A Company follows the principles of Corporate Governance in letter and spirit. Requirements relating to Board of Directors, its Committees, related party transactions, disclosures, etc. as prescribed under Schedule V of the Listing Regulations, have been duly complied with. The quarterly Corporate Governance Report confirming that the Company has complied with the statutory provisions has been filed with the Stock Exchanges, where the shares of the Company are listed and also placed before the Board of Directors. A detailed report on Corporate Governance for the financial year ended 31st March 2021 along with the Statutory Auditors certificate on compliance with the provisions of Corporate Governance under Listing Regulations, is forming part of this Annual Report.

BUSINESS RESPONSIBILITY REPORT

A separate section on Business Responsibility Report, as required pursuant to Regulation 34(2)(f) of Listing Regulations forms part of this Annual Report.

COMPLIANCE WITH THE CODE OF CONDUCT

A declaration signed by the Managing Director and Group CEO affirming compliance with the Companys Code of Conduct by the Directors and Senior Management, for the financial year 2020-21, as required under Schedule V of the Listing Regulations, forms a part of this Annual Report.

ENVIRONMENT, HEALTH AND SAFETY

The Companys manufacturing units are governed by "Environment, Health and Safety Policy" and are certified as per ISO 14001 and ISO 45001 assessment standards. The Company has various safety guidelines in place, which helps to identify the unsafe actions or conditions at the Company premises. These guidelines form the corner stone on which the Company can operate smoothly devoid of any mishap or accidents at the work place. The Company has taken various steps to promote environment, health and safety measures across the Company, which, inter alia, includes:

1. Systems implementation to ensure all safety and health precautionary measures followed across the plant like sanitization and disinfection at set frequency, distribution of arsenic album medicines to employees, thermal screening of all employees, ensuring social distancing at workplace and creating awareness among employees.

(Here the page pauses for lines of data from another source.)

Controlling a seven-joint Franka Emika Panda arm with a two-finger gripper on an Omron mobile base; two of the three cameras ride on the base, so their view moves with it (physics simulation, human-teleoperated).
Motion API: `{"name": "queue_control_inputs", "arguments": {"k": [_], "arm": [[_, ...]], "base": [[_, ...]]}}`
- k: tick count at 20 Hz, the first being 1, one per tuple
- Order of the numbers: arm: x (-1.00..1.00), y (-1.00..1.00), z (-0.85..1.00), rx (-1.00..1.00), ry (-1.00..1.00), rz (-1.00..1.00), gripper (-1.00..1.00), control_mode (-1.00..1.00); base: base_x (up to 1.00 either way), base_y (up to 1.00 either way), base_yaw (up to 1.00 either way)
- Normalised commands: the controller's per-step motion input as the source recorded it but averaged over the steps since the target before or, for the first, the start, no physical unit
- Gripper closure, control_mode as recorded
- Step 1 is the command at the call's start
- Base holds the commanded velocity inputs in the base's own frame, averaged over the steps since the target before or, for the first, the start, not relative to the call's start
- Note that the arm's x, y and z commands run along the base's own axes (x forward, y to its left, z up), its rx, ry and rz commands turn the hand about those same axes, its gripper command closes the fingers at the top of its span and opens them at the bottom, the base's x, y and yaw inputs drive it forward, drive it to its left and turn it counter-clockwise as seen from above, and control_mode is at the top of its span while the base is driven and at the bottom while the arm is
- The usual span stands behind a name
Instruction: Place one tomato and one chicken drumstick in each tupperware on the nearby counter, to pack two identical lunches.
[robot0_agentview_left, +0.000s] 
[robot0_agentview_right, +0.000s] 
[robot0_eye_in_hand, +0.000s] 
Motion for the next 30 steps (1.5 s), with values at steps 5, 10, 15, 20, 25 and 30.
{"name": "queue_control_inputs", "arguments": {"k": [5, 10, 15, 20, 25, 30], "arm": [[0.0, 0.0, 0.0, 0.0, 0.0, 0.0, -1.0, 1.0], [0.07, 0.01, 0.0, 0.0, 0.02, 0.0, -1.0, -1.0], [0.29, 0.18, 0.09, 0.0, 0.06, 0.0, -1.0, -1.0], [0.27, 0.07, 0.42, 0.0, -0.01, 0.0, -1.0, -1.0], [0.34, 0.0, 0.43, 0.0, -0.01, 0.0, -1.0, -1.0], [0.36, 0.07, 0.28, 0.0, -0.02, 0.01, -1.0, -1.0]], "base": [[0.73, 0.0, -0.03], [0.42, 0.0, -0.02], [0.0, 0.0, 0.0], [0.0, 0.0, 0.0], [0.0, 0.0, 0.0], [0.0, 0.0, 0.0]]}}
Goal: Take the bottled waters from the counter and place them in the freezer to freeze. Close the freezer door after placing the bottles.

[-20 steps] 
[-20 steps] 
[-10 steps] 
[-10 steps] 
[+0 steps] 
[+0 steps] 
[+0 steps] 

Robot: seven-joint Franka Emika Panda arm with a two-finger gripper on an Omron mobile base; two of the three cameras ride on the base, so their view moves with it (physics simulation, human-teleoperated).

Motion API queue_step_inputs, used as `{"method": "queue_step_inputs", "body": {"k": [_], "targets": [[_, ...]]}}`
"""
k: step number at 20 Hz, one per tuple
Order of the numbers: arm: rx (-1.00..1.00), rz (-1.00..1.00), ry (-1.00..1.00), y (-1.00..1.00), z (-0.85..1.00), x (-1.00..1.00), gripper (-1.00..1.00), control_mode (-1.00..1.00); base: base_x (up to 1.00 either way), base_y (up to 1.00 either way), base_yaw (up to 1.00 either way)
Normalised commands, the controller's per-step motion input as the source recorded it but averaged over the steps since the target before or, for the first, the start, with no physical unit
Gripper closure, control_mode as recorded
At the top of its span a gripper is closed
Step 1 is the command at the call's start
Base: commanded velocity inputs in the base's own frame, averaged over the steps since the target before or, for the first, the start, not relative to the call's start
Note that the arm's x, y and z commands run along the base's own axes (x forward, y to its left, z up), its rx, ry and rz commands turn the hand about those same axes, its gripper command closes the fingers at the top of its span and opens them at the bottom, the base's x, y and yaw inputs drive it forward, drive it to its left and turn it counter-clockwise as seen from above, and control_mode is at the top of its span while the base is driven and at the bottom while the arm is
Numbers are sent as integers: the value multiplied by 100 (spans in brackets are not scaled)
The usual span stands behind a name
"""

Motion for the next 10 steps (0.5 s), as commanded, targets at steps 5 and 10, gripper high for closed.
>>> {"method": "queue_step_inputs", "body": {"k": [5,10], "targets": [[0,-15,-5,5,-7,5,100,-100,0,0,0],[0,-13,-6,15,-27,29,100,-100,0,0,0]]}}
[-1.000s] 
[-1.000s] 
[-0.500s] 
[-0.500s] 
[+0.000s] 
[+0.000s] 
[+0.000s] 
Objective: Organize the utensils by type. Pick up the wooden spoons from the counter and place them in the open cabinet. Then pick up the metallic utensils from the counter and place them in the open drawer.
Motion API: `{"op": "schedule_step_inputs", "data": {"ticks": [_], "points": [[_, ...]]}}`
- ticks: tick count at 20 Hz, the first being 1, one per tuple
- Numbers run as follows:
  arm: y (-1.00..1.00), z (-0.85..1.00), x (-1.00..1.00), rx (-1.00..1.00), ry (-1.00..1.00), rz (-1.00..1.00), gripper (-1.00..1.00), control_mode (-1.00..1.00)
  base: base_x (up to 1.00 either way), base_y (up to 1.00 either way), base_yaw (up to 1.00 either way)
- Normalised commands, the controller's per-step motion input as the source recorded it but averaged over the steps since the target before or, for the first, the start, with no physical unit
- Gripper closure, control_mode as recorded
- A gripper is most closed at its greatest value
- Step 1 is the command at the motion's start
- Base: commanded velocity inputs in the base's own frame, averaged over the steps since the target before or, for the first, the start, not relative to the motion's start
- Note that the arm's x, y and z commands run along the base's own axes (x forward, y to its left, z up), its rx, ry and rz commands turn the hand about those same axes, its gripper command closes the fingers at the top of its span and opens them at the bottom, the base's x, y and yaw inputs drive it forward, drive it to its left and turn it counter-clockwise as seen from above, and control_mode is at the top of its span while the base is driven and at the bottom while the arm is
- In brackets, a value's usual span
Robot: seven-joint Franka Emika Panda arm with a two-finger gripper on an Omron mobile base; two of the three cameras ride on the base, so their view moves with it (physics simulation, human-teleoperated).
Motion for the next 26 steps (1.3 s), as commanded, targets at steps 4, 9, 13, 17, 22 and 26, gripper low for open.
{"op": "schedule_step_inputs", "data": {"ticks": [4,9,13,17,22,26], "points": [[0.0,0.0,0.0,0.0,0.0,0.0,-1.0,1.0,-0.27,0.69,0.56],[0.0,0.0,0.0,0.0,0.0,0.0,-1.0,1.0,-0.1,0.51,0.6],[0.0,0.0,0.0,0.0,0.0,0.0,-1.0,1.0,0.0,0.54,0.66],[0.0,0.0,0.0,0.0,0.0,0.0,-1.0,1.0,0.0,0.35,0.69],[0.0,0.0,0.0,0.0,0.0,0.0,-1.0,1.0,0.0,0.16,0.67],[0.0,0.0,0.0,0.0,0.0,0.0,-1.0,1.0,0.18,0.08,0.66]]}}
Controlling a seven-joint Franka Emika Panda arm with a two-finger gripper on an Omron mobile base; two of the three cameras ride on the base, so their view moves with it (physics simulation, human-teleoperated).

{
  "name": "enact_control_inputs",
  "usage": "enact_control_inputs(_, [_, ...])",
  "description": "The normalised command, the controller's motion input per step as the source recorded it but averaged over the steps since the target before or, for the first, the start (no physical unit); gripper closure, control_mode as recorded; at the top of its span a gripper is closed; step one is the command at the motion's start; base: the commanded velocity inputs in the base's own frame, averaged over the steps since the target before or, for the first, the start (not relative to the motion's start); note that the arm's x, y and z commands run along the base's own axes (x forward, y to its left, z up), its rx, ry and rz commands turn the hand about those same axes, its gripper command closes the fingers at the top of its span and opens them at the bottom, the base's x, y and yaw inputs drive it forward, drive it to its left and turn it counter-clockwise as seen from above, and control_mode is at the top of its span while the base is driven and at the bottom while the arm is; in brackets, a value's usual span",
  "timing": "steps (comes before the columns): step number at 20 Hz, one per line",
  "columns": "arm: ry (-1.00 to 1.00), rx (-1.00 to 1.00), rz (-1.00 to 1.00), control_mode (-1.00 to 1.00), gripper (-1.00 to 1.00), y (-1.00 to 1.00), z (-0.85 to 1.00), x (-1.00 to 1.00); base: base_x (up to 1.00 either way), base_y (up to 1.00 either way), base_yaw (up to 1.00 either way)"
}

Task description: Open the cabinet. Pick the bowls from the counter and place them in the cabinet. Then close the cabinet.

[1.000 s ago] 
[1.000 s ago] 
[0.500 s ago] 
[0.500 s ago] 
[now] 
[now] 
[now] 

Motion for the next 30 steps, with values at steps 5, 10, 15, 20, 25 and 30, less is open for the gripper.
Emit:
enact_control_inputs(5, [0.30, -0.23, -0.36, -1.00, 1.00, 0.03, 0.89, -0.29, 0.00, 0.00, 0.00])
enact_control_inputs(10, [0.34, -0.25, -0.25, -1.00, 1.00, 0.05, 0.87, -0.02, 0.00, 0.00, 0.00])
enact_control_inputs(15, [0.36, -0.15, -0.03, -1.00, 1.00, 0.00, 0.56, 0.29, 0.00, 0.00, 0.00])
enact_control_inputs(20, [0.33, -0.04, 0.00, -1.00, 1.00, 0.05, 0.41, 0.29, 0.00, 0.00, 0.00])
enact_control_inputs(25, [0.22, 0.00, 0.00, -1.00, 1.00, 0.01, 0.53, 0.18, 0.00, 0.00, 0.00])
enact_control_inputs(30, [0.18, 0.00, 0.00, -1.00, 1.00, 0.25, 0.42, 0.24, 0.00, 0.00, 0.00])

2. Rapid antigen testing camps for all employees.

3. COVID vaccination camp for employees above the age of 45 as per Government guidelines.

4. Systems implementation to ensure zero compromise on safety through Work permit system and ownership of adherence to the safety norms.

5. Regular safety drives coupled with effective trainings are conducted to help spread awareness among employees on how to maintain a safe working environment.

6. The Company places equal emphasis on safety processes, behavioural safety and strives to create safety positive culture towards achieving the ultimate goal of zero accidents.

7. Increased focus on training & awareness, safety observations and various audits like Internal Audit, SMAT audit, theme based safety inspection, safety patrolling, fire equipment audit and emergency equipment audit.

8. Identification of safety hazards, near misses and accident prone areas through safety management audit.

9. Employees are also required to take a safety oath and are encouraged to actively participate in various competitions like poster, slogan, poem, essay competition during the national safety week celebration.

10. Annual health check-up of all the employees conducted to take care of their wellbeing.

11. Various health programs like blood donation camps, neuropathy, eye check-up, tetanus toxoid vaccination camp and sessions on stress management, brain stroke, etc.

12. World Environment Day and Earth Day are observed on annual basis.

13. Environmental measures like planting saplings is conducted across all the facilities.

14. Various green initiatives taken at our Aurangabad plant like afforestation initiative by implementing the Japanese method of Miyawaki plantation, around 1200 saplings planted in and around plant premises under the each one plant one initiative.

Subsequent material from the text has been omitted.